Turn it off if you don't need it, and help save the earth
If every one of us tried to save a little energy, the combined effect would go a long way to conserving the environment and mitigating the effects of climate change.The annual Earth Hour event takes place today to raise awareness about climate change. People around the world are encouraged to join the campaign to raise awareness of energy efficiency by turning off non-essential lights for one hour. The symbolic event is timely, since Thais might face electricity outages during the upcoming Songkran festival.
Earlier this month the Energy Ministry held a meeting with the Electricity Generating Authority of Thailand (Egat), the Metropolitan Electricity Authority and the Provincial Electricity Authority, to discuss contingency plans to deal with an expected shortage of power next month when Myanmar temporarily suspends its gas supply to Thailand.
The news over possible blackouts has led to a debate over the sources of our energy, both in the immediate and long term. There is talk of setting up a nuclear power plant, as well as coal-fired plants, in order to diversify the sources of power supply. Thailand relies heavily on electricity generated from its neighbours. When Myanmar announced it would suspend the gas supply from April 5-14 during routine maintenance, Industry Minister Pongsak Ruktapongpisal voiced concern over the possible power outages.

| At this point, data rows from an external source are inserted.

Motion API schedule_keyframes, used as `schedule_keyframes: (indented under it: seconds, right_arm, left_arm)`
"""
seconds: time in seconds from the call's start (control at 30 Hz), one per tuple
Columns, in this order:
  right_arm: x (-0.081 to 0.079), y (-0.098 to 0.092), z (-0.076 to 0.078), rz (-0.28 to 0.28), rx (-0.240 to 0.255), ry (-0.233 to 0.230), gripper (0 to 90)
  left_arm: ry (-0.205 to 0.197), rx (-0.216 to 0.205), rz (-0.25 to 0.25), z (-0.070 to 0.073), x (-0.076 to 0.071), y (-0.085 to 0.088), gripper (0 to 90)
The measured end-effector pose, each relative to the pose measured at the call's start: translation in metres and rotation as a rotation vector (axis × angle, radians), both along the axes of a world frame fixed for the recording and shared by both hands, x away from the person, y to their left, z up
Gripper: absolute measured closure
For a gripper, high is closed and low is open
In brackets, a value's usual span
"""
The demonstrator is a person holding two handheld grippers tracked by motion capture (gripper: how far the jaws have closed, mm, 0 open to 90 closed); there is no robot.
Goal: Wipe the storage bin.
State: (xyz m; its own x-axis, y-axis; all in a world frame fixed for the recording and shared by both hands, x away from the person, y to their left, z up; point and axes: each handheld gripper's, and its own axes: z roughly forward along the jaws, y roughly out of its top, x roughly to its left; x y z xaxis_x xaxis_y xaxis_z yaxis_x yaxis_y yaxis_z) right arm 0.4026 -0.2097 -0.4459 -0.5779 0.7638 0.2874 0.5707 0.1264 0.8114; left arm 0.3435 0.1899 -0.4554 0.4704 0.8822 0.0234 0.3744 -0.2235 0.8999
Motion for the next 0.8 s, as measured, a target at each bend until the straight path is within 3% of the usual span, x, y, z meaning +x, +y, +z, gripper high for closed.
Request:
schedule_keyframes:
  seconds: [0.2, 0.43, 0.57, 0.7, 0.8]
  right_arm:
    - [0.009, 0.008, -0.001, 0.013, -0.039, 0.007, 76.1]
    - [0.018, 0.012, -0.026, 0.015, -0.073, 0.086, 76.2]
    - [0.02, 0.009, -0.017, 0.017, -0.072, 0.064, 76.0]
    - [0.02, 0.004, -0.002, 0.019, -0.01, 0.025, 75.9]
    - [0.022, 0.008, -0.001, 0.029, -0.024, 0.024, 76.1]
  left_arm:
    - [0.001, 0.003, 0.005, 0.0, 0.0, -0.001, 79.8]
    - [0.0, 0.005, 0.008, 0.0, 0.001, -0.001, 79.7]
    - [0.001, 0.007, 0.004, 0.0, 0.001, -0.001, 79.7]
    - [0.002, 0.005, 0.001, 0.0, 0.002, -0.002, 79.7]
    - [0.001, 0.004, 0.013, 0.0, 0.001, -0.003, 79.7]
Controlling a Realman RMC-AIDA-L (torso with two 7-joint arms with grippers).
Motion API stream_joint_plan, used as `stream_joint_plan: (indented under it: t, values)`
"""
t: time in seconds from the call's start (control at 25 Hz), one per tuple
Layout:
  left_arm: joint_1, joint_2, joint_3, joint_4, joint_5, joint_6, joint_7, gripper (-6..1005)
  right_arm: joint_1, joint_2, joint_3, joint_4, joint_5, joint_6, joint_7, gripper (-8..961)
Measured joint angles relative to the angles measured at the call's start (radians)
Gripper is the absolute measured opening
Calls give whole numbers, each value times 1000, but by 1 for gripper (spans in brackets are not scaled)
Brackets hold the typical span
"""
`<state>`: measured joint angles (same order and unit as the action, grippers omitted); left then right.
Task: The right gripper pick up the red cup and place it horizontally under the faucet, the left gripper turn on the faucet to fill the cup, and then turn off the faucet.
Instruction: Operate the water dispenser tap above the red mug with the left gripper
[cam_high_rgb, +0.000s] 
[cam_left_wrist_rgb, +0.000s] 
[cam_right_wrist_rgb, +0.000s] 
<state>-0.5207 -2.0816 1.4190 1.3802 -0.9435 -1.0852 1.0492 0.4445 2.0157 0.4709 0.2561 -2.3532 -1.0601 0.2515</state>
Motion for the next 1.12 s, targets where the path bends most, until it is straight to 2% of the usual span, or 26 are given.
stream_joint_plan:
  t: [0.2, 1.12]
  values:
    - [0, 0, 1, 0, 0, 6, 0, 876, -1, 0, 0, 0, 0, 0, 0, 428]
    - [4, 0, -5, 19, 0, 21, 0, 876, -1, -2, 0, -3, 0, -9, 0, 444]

The focus so far has concentrated on the supply side of the issue. However, the campaign to promote efficient energy consumption should also be highlighted. Some companies have decided to adjust production processes to deal with the possibility of blackouts next month, but such measures are not sustainable.
The public should be encouraged to actively participate in the campaign to promote energy efficiency. If every household were aware of the need to manage energy use in an efficient way, and turned off non-essential electrical appliances every single day, we would go a long way in the battle to save the planet.
The level of a country's development should not be judged entirely by its physical infrastructure, but also on environmental awareness and accountability. It starts at an individual level, but organisations and companies must also incorporate environmental protection and pollution prevention in their activities.
Public consciousness of energy efficiency would address not only the possibility of power shortage but also help slow the process of climate change. Power generation and consumption creates pollution and waste that can affect ecological systems for many years. Throughout human history, trees have been cut down, coal has been burned and many species' habitats have been lost to our ever-increasing demand for energy.
Today, people are encouraged to turn off lights from 8.30 to 9.30pm, local time in every country. One hour of darkness should help make people realise the importance of ensuring the sustainability of power generation and environmental conservation. But the public's engagement in this energy-efficiency campaign should not end there. People should be ingrained with the habit of being conscious about their consumption and the effect that it has on the planet. These small actions on the part of millions of people, if not billions, when taken together, can make a big difference to the world.